Asynchronous proof processing with Isabelle/Scala and Isabelle/jEdit. (English) Zbl 1294.68129

Aspinall, David (ed.) et al., Proceedings of the 9th international workshop on user interfaces for theorem provers (UITP10), Edinburgh, UK, July 15, 2010. Amsterdam: Elsevier. Electronic Notes in Theoretical Computer Science 285, 101-114 (2012).

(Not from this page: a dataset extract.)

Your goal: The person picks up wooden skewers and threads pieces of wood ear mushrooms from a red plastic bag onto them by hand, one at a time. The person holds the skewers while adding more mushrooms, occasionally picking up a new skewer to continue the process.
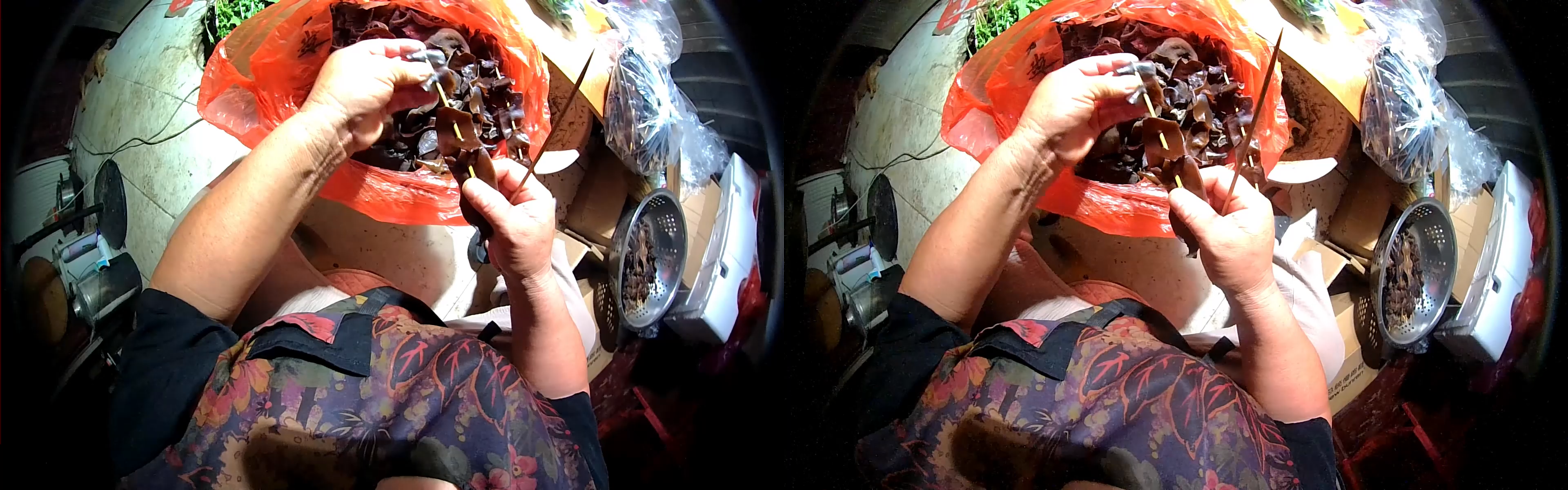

Summary: After several decades, most proof assistants are still centered around TTY-based interaction in a tight read-eval-print loop. Even well-known Emacs modes for such provers follow this synchronous model based on single commands with immediate response, meaning that the editor waits for the prover after each command. There have been some attempts to re-implement prover interfaces in big IDE frameworks, while keeping the old interaction model. Can we do better than that?{
}Ten years ago, the Isabelle/Isar proof language already emphasized the idea of proof document (structured text) instead of \(proof script\) (sequence of commands), although the implementation was still emulating TTY interaction in order to be able to work with the then emerging Proof General interface. After some recent reworking of Isabelle internals, to support parallel processing of theories and proofs, the original idea of structured document processing has surfaced again.{
}Isabelle versions from 2009 or later already provide some support for interactive proof documents with asynchronous checking, which awaits to be connected to a suitable editor framework or full-scale IDE. The remaining problem is how to do that systematically, without having to specify and implement complex protocols for prover interaction.{
}This is the point where we introduce the new Isabelle/Scala layer, which is meant to expose certain aspects of Isabelle/ML to the outside world. The Scala language (by Martin Odersky) is sufficiently close to ML in order to model well-known prover concepts conveniently, but Scala also runs on the JVM and can access existing Java libraries directly. By building more and more external system wrapping for Isabelle in Scala, we eventually reach the point where we can integrate the prover seamlessly into existing IDEs (say Netbeans). To avoid getting side-tracked by IDE platform complexity, our current experiments are focused on jEdit, which is a powerful editor framework written in Java that can be easily extended by plugin modules. Our plugins are written again in Scala for our convenience, and to leverage the Scala \(actor library\) for parallel and interactive programming. Thanks to the Isabelle/Scala layer, the Isabelle/jEdit implementation is very small and simple.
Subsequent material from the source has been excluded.